Friday, July 27, 2012

Today's MOMENT OF ZEN 7/27/12

Photo and words: F LoBuono

Stella received a good, solid Catholic school girl education. And she was a good student, too. But she does not have the academic qualifications that many other women in my family, including her sister and mine, posses. Still, she has a sharp and curious mind. She also has an uncanny intuition about things. I believe that she has this gift because she is a keen observer of people, and of life. This power of observation gives her the ability to break things down to their simplest, most basic level. She is able to determine what is the elemental truth in any situation. This helps her to keep things in perspective. And Stella has always helped me to find mine.  One of the ways she does this is to always let you know that she is available to LISTEN, at any time, at any place. Another, and a most endearing way, is by imparting little gems of wisdom, like this one, on me: tomorrow is another day. She has many others but let's stick with this one for now.
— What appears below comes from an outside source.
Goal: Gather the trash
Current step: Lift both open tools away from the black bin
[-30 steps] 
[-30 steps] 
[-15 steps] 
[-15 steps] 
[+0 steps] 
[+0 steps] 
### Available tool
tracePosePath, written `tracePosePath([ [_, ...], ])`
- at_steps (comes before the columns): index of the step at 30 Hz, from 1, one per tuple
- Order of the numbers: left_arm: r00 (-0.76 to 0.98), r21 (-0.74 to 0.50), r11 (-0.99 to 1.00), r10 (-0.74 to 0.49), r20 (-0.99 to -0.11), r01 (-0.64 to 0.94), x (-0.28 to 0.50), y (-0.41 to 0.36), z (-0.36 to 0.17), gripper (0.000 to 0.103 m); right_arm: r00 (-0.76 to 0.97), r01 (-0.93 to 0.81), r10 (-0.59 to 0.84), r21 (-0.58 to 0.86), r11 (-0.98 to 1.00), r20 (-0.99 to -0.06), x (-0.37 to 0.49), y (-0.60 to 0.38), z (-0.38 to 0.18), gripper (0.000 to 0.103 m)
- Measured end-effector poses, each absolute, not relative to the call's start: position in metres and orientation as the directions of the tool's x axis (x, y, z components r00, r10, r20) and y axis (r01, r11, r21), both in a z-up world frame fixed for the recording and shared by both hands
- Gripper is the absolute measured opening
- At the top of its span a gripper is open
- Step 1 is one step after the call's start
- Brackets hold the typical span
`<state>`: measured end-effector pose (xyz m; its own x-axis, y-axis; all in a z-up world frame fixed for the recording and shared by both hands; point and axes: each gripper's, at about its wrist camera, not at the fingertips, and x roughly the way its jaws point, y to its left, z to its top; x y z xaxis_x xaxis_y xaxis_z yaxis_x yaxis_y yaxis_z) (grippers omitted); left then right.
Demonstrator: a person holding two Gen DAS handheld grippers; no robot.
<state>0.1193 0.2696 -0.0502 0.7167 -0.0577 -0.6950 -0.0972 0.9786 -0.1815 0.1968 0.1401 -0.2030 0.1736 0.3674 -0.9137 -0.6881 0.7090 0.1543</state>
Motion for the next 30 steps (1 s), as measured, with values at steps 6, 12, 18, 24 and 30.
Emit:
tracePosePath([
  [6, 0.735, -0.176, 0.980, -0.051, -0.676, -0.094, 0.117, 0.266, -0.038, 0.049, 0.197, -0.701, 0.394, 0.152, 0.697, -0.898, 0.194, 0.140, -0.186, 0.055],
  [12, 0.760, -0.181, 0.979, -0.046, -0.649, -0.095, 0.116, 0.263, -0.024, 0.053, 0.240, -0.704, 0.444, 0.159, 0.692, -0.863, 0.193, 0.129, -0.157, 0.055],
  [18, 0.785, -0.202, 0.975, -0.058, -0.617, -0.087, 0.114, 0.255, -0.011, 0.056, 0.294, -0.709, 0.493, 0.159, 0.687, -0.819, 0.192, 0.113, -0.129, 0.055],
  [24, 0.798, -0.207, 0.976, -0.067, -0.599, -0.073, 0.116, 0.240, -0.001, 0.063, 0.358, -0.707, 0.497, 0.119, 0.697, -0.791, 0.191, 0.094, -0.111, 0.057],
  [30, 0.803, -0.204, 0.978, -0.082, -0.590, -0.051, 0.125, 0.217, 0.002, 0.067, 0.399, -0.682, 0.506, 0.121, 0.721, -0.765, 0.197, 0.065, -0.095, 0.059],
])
Tomorrow is another day. Simple enough. But is it profound? I believe that it is very much so. I know that all of us, from time to time, can be confronted by situations that get so complex they can seem overwhelming. In the street vernacular I grew up with, you don't know whether to shit or grin! You feel that if you have even one more thought, your head will certainly explode. When I feel this way (which, for an intense person like me, is often!), I have a good, long discussion with Stella about what is troubling me.  At some point, she will always say, simply, tomorrow is another day. It's so simple and yet, like many simple things, so profound. She's saying that it's OK to give yourself a break. You can do no more at the moment except make yourself even more crazy. If you put things aside for awhile, you will gain a new, fresh perspective in the morning. And you will be able to think clearly again. This is the practical application.  There is a more esoteric one, as well.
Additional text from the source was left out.